The reply should consist of the entire listing, word for word.

(Exercise data begins)

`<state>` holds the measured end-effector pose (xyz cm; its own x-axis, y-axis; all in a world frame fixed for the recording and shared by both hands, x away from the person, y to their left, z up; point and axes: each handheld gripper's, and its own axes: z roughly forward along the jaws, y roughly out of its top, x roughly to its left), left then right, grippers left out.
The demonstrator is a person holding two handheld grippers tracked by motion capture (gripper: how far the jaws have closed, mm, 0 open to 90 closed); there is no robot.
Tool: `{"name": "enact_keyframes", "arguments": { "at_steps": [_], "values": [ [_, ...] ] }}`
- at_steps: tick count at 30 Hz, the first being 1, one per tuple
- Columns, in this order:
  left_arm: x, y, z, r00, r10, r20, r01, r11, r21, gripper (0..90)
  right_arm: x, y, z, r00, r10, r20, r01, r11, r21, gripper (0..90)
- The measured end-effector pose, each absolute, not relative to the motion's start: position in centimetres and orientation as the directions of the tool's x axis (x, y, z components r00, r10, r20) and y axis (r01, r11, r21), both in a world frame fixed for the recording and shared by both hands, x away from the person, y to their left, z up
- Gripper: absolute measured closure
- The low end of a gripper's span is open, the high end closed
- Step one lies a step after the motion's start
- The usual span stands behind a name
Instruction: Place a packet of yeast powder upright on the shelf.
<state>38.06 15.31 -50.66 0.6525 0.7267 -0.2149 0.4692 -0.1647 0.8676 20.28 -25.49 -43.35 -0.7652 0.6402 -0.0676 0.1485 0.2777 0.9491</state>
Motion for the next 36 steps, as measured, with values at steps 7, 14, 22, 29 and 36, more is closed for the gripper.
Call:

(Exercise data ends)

== Response to this task ==
`<state>` holds the measured end-effector pose (xyz cm; its own x-axis, y-axis; all in a world frame fixed for the recording and shared by both hands, x away from the person, y to their left, z up; point and axes: each handheld gripper's, and its own axes: z roughly forward along the jaws, y roughly out of its top, x roughly to its left), left then right, grippers left out.
The demonstrator is a person holding two handheld grippers tracked by motion capture (gripper: how far the jaws have closed, mm, 0 open to 90 closed); there is no robot.
Tool: `{"name": "enact_keyframes", "arguments": { "at_steps": [_], "values": [ [_, ...] ] }}`
- at_steps: tick count at 30 Hz, the first being 1, one per tuple
- Columns, in this order:
  left_arm: x, y, z, r00, r10, r20, r01, r11, r21, gripper (0..90)
  right_arm: x, y, z, r00, r10, r20, r01, r11, r21, gripper (0..90)
- The measured end-effector pose, each absolute, not relative to the motion's start: position in centimetres and orientation as the directions of the tool's x axis (x, y, z components r00, r10, r20) and y axis (r01, r11, r21), both in a world frame fixed for the recording and shared by both hands, x away from the person, y to their left, z up
- Gripper: absolute measured closure
- The low end of a gripper's span is open, the high end closed
- Step one lies a step after the motion's start
- The usual span stands behind a name
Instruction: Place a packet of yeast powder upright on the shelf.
<state>38.06 15.31 -50.66 0.6525 0.7267 -0.2149 0.4692 -0.1647 0.8676 20.28 -25.49 -43.35 -0.7652 0.6402 -0.0676 0.1485 0.2777 0.9491</state>
Motion for the next 36 steps, as measured, with values at steps 7, 14, 22, 29 and 36, more is closed for the gripper.
Call:

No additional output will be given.